I somehow missed the popcorn ceiling. 
I would have never agreed to nor should anybody agree on repairing pop corn ceilings.
The rule of thumb around here is replace all or nothing
I’m wondering if the HO knew that and you didn’t?
Could HO be playing you a fool by asking for a repair knowing it couldn’t be done?


----------



## keoni1978 (Mar 24, 2009)

its knock down not popcorn and no, the home owner didnt try to trick me. my guys f'ed up simple as that.


----------



## festerized (May 19, 2007)

Open the ceiling up, shove your subs in there then sealer up!


----------



## keoni1978 (Mar 24, 2009)

DPCII said:


> i know this is a contractor site and all, but based onthe responses, I am going to say that the issue is not with the HO on this one.


I'm a little confused, am I coming off as if I'm not taking any responsibility? I offered to fixed the crappy area but they want the whole ceiling redone again. I'm simply asking for opinion and advice not to blame anyone


----------



## keoni1978 (Mar 24, 2009)

festerized said:


> Open the ceiling up, shove your subs in there then sealer up!


wish I could


----------



## dprimc (Mar 13, 2009)

"I believe in going the extra mile to please the client but they are pushing too hard."

According to who? He has a broken and repaired or replaced chair and a crappy looking ceiling and a partially covered vent.

Not much you can do about the chair other than fix or replace. If the crown / vent specs weren't included in the contract or a change order, move the vent and consider it a lesson learned.

As far as the lid goes, you already tried to repair it. I'd ask for the whole thing to be done too!!! How many cracks at it are they supposed to give you????


IMHO you lost a lot of your bargaining power when the chair was damaged and most if not all of the rest of it when the lid wasn't fixed on the second try.


----------



## keoni1978 (Mar 24, 2009)

dprimc said:


> "I believe in going the extra mile to please the client but they are pushing too hard."
> 
> According to who? He has a broken and repaired or replaced chair and a crappy looking ceiling and a partially covered vent.
> 
> ...


the lid wasnt the problem after the install and I even check with the husband during and he ok'ed it. They started complaining about it after the ceiling deal. 

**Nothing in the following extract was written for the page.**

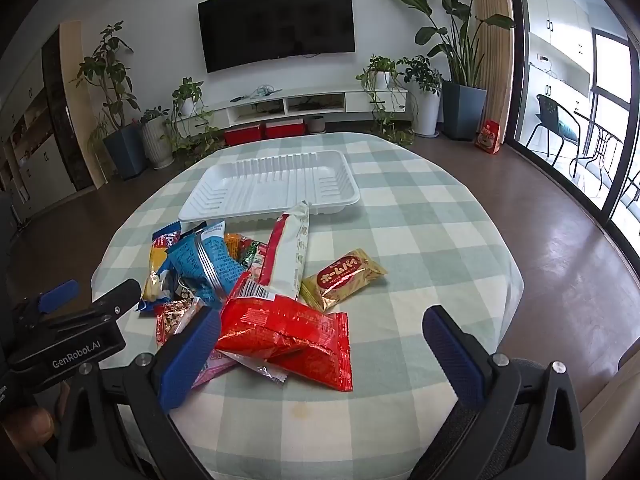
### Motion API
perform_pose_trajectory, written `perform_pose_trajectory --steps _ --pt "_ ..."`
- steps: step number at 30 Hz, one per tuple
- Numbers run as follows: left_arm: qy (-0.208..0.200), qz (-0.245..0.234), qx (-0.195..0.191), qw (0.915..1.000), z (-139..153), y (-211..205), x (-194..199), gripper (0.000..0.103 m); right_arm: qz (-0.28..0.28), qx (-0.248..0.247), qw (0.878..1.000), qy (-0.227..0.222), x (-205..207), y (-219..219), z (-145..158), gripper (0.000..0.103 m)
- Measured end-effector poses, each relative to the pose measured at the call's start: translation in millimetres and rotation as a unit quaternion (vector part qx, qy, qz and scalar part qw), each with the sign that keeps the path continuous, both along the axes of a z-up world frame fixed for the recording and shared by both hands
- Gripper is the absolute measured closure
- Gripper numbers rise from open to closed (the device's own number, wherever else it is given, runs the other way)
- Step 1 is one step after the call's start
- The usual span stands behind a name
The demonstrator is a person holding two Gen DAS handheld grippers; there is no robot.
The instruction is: Organize snacks
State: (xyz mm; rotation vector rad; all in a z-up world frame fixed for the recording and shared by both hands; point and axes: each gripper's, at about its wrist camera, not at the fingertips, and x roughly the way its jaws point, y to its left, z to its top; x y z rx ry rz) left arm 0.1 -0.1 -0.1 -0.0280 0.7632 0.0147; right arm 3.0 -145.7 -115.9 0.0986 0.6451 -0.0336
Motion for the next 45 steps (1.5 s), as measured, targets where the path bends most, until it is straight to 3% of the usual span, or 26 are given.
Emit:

I have not tried to do anything with the lid yet.


----------



## katoman (Apr 26, 2009)

keoni - tough crowd tonight :laughing: 

I'm sure you are learning your lessons after this one. Set your standards high, never let the HO say "it's ok" You make that call. If you strive to do flawless work then the HO will have no compaints.

I tell clients I do top drawer work, nothing else. And yes, it's expensive.

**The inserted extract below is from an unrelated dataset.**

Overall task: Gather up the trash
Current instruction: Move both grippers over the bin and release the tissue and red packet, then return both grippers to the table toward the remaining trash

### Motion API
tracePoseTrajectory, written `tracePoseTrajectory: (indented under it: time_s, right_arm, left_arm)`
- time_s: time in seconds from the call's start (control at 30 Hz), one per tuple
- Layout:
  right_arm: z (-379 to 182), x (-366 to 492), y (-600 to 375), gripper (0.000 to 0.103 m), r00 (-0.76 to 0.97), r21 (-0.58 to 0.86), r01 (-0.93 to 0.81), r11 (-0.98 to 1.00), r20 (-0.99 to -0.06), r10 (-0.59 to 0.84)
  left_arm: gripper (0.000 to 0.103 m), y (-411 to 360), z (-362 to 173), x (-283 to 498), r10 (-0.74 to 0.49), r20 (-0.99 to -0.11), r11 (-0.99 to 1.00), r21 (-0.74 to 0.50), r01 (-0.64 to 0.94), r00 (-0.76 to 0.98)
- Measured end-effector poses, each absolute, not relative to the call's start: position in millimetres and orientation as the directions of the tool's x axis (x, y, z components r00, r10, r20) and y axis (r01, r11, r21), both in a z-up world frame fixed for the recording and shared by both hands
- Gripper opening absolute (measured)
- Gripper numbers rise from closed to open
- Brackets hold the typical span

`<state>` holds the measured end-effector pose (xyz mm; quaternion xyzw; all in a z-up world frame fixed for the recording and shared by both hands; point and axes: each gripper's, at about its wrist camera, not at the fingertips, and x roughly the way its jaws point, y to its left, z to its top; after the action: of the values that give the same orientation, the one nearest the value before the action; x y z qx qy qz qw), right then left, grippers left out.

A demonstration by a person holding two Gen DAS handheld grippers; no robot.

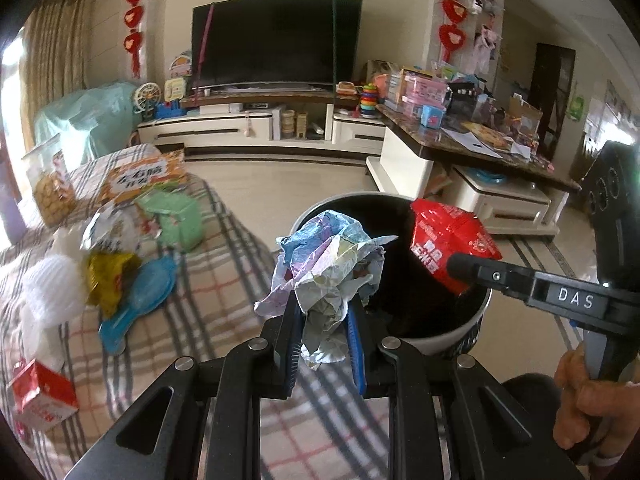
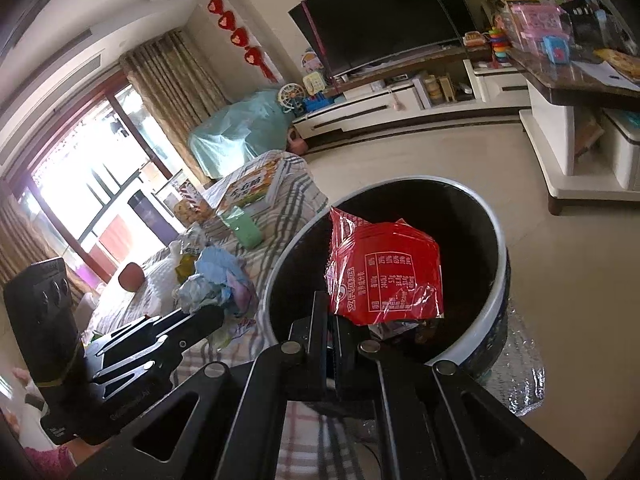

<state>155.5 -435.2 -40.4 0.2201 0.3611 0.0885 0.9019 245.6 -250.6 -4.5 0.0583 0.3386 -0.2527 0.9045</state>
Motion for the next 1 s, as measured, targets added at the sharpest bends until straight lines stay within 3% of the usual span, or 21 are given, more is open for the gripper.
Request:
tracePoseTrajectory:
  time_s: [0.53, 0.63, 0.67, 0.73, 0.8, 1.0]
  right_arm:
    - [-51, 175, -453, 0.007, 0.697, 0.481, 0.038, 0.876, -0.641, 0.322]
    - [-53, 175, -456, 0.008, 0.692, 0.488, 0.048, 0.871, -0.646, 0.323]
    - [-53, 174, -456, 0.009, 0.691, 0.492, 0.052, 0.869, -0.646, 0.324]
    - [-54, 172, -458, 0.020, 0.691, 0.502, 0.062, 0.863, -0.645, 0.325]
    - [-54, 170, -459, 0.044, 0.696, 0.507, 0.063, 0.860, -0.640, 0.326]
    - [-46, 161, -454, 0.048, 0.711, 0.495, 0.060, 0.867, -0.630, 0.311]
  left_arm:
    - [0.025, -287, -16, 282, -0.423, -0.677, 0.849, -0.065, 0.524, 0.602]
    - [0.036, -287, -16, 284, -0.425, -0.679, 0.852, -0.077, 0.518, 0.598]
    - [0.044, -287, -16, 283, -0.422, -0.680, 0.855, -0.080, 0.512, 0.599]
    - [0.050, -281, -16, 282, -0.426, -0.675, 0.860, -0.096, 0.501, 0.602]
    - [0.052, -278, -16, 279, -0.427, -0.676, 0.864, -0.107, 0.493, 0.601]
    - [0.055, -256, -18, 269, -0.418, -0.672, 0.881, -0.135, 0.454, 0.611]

By doing that I'm actually making my life easier, no room for compaints.


----------



## dprimc (Mar 13, 2009)

keoni1978 said:


> the lid wasnt the problem after the install and I even check with the husband during and he ok'ed it. They started complaining about it after the ceiling deal.
> 
> I have not tried to do anything with the lid yet.


Not trying to be a jerk, I'm just really confused????

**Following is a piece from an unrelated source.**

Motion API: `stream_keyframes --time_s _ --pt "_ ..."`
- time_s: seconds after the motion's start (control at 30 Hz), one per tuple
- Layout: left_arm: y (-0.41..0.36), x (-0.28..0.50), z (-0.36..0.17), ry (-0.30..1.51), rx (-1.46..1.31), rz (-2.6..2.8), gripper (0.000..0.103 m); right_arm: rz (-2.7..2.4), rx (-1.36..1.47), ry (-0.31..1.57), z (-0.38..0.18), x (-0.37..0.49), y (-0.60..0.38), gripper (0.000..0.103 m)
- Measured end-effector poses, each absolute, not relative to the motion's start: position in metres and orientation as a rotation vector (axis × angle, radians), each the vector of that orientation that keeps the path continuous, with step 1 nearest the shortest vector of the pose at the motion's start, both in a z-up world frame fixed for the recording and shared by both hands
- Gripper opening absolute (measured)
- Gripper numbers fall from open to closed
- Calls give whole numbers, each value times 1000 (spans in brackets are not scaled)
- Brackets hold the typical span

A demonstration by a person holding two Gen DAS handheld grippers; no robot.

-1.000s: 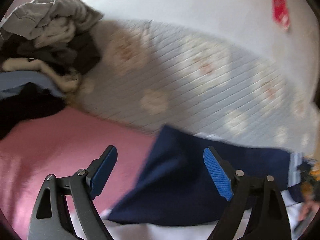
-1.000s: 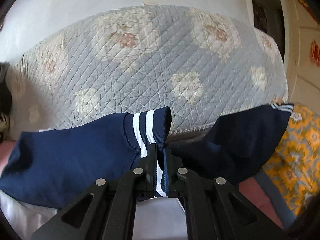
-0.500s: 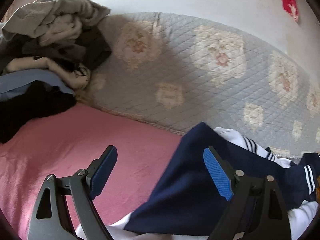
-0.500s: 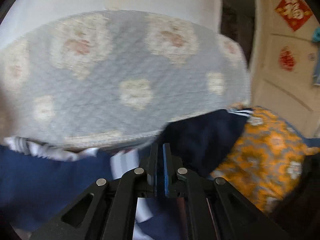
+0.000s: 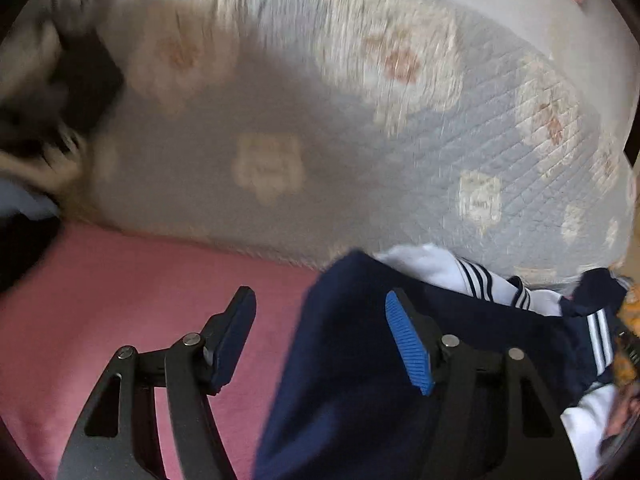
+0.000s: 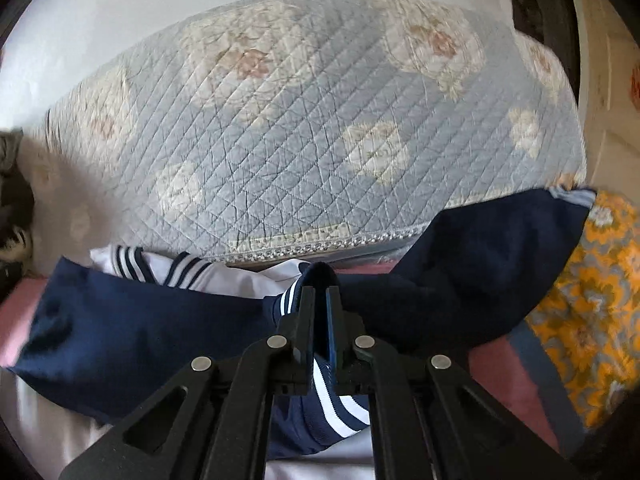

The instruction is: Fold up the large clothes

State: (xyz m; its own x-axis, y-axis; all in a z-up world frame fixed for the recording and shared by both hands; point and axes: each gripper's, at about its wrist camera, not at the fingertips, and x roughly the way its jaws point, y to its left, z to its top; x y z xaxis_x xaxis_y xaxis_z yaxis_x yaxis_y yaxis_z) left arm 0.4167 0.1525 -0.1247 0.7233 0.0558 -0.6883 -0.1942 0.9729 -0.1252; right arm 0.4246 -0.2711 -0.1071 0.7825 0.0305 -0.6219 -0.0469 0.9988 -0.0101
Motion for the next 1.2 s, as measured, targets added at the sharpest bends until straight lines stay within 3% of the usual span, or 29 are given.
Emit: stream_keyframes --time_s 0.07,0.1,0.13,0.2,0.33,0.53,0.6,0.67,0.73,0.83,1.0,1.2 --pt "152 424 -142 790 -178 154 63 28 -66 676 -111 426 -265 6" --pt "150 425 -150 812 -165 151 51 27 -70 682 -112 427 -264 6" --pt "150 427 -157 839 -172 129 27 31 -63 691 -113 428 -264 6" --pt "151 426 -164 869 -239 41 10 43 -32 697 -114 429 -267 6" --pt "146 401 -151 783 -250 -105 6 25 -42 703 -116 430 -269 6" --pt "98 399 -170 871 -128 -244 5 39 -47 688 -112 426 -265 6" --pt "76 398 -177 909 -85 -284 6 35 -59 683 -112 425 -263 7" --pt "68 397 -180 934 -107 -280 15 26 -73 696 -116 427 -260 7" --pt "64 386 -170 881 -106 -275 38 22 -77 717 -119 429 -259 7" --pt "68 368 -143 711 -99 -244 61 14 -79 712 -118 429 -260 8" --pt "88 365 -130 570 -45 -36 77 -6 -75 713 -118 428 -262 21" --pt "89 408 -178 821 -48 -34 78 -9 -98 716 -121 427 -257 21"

In your original post you said, "I do take full responsibility for it and did send my guys back out to try to repair it but it still doesn’t look right."

Am I missing something??? Sounds to me like done bad. Fixed bad. And now the problems with the HO.

If they are wanting you to fix the whole lid without giving you a chance to repair the bad area, that's a bit different, although I think it would be worth it to just do it all and try and be done with this before it spirals any further out of control.


----------



## keoni1978 (Mar 24, 2009)

Oh man all the different names got me confused as well:laughing: yes, crappy start, crappy repair. They didn't spend enough time sanding/preping. She won't give me a chance to fix the bad area first but want me to do the entire lid again. I'm not opposed to it but its the domino effect that pulling everything else into it. I.e. crown, jambs. They basically want me to rip down the crown and redo the whole thing.


----------



## FremontREO (Sep 30, 2009)

Not excusing the imperfections and mistakes but: was this thing completely dried down to acceptable limits before rebuild commenced? Seen it many times like this when water damage claims was not sufficiently dried by a drying company. Did you take moisture readings before startng work?


----------



## katoman (Apr 26, 2009)

Re: ceiling repair. If you're talking about the ceiling you posted the pic of, yes, you need to re-do that whole area.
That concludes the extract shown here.